In early Christianity, miracles were the most often attested motivations for conversions of pagans; pagan Romans took the existence of miracles for granted; Christian texts reporting them offered miracles as divine proof of the Christian God's unique claim to authority: "of all worships, the Christian best and most particularly advertised its miracles by driving out of spirits and laying on of hands". The Gospel of John is structured around miraculous "signs": The success of the Apostles, according to the church historian Eusebius of Caesarea, lay in their miracles: "though laymen in their language", he asserted, "they drew courage from divine, miraculous powers". The conversion of Constantine by a miraculous sign in heaven is a prominent fourth-century example.

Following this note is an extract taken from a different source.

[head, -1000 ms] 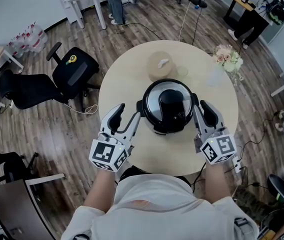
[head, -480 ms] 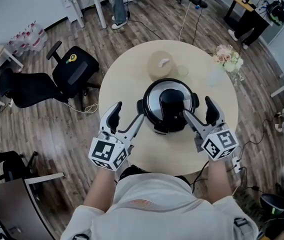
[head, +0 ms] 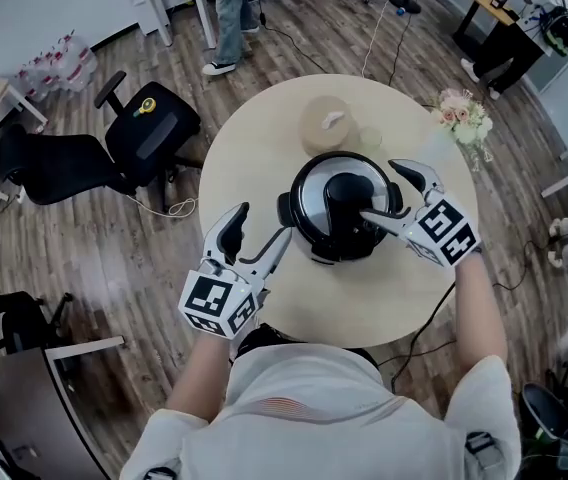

Since the Age of Enlightenment, miracles have often needed to be rationalized: C.S. Lewis, Norman Geisler, William Lane Craig, and other 20th-century Christians have argued that miracles are reasonable and plausible. For example, Lewis said that a miracle is something that comes totally out of the blue. If for thousands of years a woman can become pregnant only by sexual intercourse with a man, then if she were to become pregnant without a man, it would be a miracle. Others argue that Jesus's healing miracles dealt with conversion and somatization disorders, could manifest as blindness, paralysis etc. In a Mediterranean context, healing was also defined as restoring a person's social standing. Some diseases, like leprosy, caused immense social stigma.
There have been numerous claims of miracles by people of most Christian denominations, including but not limited to faith healings and exorcisms. Miracle reports are especially prevalent in Roman Catholicism and Pentecostal or Charismatic churches.